⟨
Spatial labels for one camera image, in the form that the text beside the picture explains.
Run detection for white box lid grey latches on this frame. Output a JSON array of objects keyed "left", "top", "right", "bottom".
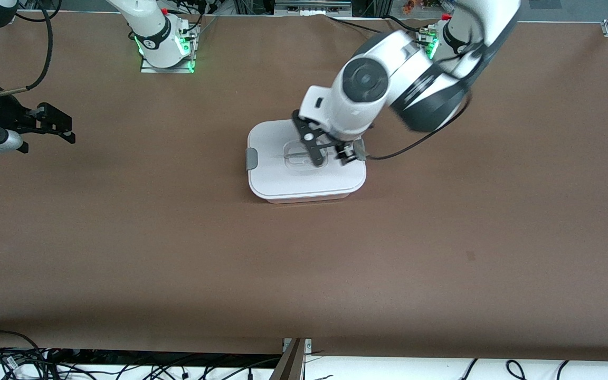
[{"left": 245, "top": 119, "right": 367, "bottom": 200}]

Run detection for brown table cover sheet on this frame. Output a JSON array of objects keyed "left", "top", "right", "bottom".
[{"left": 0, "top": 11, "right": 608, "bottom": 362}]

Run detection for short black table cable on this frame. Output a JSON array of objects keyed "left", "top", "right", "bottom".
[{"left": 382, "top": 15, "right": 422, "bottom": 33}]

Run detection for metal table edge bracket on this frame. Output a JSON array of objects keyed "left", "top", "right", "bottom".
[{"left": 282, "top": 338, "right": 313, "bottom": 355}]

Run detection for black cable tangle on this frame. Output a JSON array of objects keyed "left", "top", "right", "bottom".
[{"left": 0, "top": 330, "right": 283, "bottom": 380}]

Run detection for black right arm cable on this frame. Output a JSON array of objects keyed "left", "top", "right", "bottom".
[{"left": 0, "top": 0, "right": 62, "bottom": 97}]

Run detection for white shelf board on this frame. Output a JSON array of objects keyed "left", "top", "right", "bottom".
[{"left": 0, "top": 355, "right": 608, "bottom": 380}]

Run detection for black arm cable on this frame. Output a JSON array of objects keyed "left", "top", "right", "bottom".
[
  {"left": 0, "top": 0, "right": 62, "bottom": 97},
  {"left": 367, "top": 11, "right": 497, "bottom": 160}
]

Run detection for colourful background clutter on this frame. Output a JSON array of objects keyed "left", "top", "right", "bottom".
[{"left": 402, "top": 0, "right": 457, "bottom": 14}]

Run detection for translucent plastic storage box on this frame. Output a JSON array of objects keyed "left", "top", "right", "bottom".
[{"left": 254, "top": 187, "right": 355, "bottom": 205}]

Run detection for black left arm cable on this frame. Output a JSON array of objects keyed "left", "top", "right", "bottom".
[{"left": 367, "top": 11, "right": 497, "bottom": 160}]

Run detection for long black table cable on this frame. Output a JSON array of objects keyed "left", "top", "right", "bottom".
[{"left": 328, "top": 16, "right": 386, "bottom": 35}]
⟩
* **Work instruction**: All lines starting at the one holding "Run detection for long" and ending at the last line above must be output exactly, and no other line may appear.

* **Answer space**:
Run detection for long black table cable on this frame. Output a JSON array of objects keyed "left", "top", "right", "bottom".
[{"left": 328, "top": 16, "right": 386, "bottom": 35}]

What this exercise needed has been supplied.